'A's friend brought Bilal's body to his family today, because its dangerous for Sunni men to pick their dead up from the city morgue. They washed his body and prepared it for burial in our house. This might sound morbid to some people, but for me, I feel that my house has been honored by having this shaheed cleansed in it. They prayed the janazah prayer in another neighbor's yard.
Bilal had been in the morgue for three days, but not in a fridge, because the morgue had run out of space. He had no smell coming from him. InshaAllah, that is a sign that he is a shaheed, accepted by Allah. He has a smile on his face. Looks very serene and comfortable. Like he has rested from this world's burdens. I saw his picture. He is beautiful and shining.

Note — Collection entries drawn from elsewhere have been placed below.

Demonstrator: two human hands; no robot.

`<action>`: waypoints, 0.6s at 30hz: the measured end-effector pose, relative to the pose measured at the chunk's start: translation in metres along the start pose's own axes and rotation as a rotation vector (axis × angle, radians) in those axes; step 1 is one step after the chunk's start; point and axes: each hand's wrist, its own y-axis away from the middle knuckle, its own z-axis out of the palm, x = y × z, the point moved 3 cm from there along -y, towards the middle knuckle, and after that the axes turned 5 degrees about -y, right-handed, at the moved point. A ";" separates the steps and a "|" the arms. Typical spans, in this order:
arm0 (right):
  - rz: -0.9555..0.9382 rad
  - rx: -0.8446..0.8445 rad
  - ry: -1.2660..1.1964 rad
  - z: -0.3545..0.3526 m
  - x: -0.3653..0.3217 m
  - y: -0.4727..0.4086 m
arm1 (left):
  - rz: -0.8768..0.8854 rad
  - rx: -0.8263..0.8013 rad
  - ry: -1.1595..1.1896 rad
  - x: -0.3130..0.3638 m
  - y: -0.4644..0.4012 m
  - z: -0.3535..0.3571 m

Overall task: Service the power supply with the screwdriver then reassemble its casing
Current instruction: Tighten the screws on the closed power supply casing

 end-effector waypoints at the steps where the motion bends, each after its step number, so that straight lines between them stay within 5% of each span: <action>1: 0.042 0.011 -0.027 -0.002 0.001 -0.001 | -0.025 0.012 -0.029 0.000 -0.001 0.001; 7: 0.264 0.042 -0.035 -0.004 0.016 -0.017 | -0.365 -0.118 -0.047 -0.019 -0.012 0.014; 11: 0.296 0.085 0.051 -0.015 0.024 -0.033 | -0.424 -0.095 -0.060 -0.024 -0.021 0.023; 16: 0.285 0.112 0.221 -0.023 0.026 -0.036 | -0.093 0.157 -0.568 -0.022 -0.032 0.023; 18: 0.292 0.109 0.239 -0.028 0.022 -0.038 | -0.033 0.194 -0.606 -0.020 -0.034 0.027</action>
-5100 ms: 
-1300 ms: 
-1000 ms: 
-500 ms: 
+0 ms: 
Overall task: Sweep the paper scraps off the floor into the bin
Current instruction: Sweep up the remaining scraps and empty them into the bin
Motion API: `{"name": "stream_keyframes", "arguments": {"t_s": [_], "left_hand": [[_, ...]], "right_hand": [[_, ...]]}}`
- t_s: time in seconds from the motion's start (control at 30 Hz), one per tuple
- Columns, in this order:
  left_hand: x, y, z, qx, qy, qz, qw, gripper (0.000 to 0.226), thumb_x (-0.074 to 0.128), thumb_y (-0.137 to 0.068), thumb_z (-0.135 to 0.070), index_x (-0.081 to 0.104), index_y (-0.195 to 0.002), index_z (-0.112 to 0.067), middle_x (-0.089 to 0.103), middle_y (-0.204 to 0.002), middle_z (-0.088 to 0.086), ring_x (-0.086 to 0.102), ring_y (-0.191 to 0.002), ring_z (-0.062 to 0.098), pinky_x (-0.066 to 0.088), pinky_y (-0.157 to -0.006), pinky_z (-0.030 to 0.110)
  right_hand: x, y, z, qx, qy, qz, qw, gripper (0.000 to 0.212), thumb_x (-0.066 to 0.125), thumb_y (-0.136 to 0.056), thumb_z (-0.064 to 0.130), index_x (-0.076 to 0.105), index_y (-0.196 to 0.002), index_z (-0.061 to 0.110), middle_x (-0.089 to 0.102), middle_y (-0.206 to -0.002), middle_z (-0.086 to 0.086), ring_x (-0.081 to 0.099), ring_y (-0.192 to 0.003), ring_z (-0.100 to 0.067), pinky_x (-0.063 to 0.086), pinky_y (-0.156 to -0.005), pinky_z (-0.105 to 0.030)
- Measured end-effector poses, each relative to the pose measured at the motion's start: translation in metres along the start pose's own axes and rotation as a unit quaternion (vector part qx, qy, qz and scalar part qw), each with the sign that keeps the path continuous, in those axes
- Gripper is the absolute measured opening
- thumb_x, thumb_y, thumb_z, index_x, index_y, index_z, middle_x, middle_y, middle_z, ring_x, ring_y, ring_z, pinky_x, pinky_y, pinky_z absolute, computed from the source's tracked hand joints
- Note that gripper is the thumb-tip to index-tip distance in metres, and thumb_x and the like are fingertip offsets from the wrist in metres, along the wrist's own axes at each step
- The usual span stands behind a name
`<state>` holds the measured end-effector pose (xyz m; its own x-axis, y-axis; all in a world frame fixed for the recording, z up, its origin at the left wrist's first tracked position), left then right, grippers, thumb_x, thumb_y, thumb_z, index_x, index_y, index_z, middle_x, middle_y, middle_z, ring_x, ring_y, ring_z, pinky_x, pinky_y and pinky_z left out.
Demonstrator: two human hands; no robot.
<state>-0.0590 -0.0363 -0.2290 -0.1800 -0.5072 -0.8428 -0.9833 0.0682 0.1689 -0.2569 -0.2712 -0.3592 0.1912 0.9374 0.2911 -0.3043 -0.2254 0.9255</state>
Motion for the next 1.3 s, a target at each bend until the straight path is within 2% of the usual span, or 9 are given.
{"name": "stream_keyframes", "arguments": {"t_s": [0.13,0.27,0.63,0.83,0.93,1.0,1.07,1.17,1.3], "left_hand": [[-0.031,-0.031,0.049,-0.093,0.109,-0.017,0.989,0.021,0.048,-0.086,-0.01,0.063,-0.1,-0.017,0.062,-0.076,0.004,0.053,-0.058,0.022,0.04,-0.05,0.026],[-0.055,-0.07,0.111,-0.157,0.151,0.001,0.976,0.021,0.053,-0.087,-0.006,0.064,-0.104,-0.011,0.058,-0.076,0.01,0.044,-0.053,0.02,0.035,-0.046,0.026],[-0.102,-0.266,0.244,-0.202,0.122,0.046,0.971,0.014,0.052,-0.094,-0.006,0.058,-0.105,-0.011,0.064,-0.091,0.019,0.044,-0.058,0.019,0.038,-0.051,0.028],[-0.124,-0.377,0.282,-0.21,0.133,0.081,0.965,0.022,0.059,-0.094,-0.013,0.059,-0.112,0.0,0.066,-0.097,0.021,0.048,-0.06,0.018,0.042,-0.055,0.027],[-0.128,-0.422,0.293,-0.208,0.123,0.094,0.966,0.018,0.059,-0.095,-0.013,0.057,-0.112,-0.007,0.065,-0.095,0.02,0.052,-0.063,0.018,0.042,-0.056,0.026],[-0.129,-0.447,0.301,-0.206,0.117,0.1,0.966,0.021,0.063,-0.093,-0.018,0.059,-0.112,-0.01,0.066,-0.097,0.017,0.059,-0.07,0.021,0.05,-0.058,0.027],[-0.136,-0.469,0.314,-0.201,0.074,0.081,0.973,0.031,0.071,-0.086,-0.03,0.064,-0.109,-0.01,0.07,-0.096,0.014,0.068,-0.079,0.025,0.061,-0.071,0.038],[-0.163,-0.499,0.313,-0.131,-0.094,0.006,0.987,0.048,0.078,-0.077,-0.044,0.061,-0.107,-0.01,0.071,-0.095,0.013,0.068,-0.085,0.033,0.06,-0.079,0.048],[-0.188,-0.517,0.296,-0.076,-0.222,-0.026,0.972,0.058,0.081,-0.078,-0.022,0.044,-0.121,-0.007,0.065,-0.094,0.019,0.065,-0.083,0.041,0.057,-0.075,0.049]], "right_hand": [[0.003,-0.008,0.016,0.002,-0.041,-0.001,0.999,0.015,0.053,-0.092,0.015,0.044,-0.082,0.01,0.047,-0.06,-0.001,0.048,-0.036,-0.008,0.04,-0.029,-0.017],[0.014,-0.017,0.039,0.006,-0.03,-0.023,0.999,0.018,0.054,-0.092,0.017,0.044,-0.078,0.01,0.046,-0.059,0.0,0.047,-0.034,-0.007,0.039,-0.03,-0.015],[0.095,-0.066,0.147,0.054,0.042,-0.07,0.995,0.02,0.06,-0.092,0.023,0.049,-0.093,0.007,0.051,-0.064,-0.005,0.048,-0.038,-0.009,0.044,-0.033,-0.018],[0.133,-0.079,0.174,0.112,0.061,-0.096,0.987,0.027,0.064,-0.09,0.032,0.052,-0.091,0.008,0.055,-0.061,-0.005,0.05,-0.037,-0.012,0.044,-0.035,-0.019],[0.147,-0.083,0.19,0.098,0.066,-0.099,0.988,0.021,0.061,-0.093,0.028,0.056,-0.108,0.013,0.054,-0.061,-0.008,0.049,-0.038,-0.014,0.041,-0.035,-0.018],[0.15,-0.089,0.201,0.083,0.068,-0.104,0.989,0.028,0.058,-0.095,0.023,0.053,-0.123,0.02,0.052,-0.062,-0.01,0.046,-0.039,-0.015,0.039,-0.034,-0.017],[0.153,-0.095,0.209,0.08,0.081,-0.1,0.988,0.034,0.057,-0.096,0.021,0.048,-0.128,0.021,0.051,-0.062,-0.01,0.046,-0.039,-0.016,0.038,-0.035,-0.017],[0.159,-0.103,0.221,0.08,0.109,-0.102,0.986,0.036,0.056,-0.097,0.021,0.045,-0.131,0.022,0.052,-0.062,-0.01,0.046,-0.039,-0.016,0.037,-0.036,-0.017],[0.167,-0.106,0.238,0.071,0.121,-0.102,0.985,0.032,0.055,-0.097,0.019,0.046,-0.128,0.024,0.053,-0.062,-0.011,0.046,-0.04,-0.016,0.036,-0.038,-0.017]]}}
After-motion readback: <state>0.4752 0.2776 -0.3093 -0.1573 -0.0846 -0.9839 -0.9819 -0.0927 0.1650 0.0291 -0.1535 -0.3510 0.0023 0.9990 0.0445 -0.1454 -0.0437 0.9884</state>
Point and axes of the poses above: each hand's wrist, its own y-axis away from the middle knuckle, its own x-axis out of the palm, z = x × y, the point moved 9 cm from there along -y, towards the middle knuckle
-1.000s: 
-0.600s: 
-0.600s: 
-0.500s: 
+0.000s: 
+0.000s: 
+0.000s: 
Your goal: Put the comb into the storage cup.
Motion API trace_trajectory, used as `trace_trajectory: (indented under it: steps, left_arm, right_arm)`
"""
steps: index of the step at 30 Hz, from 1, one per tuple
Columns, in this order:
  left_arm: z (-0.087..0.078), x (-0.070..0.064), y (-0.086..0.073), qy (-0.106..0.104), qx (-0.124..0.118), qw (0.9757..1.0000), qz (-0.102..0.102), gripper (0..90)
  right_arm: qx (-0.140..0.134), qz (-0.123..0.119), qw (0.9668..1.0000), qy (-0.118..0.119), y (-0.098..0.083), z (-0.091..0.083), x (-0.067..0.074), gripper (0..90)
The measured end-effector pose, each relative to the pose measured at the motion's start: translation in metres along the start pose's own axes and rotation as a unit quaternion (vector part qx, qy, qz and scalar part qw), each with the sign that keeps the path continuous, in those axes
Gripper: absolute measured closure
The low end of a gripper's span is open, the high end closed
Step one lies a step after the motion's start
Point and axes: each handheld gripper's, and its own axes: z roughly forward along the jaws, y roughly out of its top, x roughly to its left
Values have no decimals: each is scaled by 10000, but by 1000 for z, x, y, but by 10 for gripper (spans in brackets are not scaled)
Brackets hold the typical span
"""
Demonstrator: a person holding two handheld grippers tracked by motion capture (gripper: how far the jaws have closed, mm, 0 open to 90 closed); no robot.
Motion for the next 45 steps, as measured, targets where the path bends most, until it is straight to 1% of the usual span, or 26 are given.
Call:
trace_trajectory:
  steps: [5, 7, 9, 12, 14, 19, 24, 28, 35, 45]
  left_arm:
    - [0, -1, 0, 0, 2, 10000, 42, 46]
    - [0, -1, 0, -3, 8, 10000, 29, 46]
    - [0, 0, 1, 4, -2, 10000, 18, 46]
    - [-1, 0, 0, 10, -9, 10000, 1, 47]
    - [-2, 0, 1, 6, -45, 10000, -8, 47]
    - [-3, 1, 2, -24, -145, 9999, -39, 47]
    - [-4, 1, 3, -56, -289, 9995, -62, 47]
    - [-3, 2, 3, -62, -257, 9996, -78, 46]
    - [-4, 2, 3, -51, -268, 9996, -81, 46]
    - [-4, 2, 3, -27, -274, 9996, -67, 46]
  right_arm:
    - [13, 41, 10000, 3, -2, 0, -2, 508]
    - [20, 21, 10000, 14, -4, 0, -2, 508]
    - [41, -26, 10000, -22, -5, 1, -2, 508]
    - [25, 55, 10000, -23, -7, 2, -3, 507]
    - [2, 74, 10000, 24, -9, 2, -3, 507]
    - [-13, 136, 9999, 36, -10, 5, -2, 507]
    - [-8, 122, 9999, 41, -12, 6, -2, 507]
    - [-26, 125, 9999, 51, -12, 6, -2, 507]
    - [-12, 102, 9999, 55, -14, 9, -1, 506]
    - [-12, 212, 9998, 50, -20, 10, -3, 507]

His mother is holding up well. She's tough. She told us that she's patient on the outside, but her heart is burnt up on the inside, torn asunder. She told us that when she saw him, she kissed him and told him how much she missed him. She told him, "You don't have to study anymore, your finished with your college studies." And it seemed like he smiled. Then she told him, " And you are a shaheed- a martyr," and it seemed as if he smiled even more. Allahumma taqabbalahu.
They took him to bury him next to his grandfather, in a cemetary near Abu Ghraib- a very dangerous area to travel to now. My husband told me there were masked men with kalashinkovs along the way, with arbitrary check ups set up. My mother in law was afraid for them making this journey, but alhamdulillah, they came back safely. And Bilal was left behind buried under the ground. In a much better place.
I have a picture of his older brother, 'A', sitting near his grave, pondering at the ground. It's such a moving picture. It shakes me to see 'A' so sober, so worn out; 'A' who is always laughing, making jokes.
It's been six days, and the ordeal is finally over. Six hellish days. A week ago we never imagined that a week later we'd be left with broken hearts.